Veterinary officials urge awareness about the disease to keep pets safe.

Veterinary officials in Kansas and Colorado are urging pet owners to make sure their pets are current on their rabies vaccinations after seeing an increase in positive cases through the first part of 2015. There is no cure for rabies after symptoms begin to show and it is nearly always fatal. Vaccination is one of the only preventive measures pet owners can take.

 

Kansas cases

Rolan Davis, MS, a diagnostician with the Kansas State Veterinary Diagnostic Laboratory (KSVDL) at Kansas State University, says there have been 28 positive cases of rabies in Kansas from January to March, compared with 10 in the same time period in 2014, according to a university release.
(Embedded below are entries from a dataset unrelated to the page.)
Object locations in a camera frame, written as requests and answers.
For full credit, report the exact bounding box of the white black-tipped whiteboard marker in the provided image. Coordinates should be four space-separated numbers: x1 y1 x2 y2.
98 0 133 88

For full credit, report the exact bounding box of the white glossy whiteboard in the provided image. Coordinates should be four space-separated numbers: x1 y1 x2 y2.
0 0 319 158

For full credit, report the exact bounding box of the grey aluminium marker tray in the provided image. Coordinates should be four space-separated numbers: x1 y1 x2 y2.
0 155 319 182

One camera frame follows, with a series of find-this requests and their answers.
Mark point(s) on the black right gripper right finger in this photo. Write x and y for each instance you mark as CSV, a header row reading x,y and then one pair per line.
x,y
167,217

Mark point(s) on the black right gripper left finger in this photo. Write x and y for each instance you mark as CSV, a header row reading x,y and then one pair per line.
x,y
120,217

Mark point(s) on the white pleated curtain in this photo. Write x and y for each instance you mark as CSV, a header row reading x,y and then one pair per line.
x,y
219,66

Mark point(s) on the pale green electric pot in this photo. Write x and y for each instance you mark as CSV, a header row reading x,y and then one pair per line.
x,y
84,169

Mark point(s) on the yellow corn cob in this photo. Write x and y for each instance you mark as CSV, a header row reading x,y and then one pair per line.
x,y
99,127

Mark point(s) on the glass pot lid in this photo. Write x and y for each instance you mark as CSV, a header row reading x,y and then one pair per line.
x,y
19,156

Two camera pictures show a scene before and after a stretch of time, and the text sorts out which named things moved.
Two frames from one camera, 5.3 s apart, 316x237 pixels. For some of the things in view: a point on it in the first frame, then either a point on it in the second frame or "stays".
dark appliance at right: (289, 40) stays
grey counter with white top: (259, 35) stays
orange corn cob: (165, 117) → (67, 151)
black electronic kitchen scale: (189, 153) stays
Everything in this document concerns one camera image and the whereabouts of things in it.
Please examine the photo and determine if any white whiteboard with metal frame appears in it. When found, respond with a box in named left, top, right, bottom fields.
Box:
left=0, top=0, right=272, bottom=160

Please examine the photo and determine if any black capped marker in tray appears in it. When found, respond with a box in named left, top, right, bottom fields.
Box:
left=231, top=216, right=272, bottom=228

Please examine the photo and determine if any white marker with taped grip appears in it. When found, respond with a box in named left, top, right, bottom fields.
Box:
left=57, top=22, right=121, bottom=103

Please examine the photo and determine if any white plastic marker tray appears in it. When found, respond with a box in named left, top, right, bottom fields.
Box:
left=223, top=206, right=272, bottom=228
The total number of cases submitted to the KSVDL rabies lab increased from 208 in 2014 to 248 in 2015, about a 20 percent increase for the first quarter of the year, though the number of positive cases grew at a higher rate.

Twenty-three of the positive cases involved skunks, three were cats, one was a cow and one was a fox. Davis says that while the increase in positive tests in skunks seems to be the concern currently, wild bats are also a common carrier of the virus, though they carry a different strain. The number of positive tests in that species will spike from time to time, just as it is doing for skunks now, according to the release.

"We are always cautious when reporting increased positive results because we don't want to 'cry wolf,'" says Mike Moore, DVM, project manager of the KSDVL, in the release. "But one quarter into the year, we have thus far seen nearly three times more positives."

Colorado cases

Health department officials in the Denver, Colorado, area have also seen an increase in rabid skunk cases, according to a release from the Colorado Department of Agriculture and Tri-County Health Department. From January 1 to April 17, six cases of rabies have been confirmed in skunks in Arapahoe, Adams and Elbert counties, with five of the cases confirmed since March 4.

“These rabid skunks confirm that rabies is present in the eastern regions of these counties. Rabies can spread from skunks to other mammals and we are concerned about the increase in skunk activity this time of year,” says John M. Douglas, Jr., MD, executive director of Tri-County Health Department, in the release.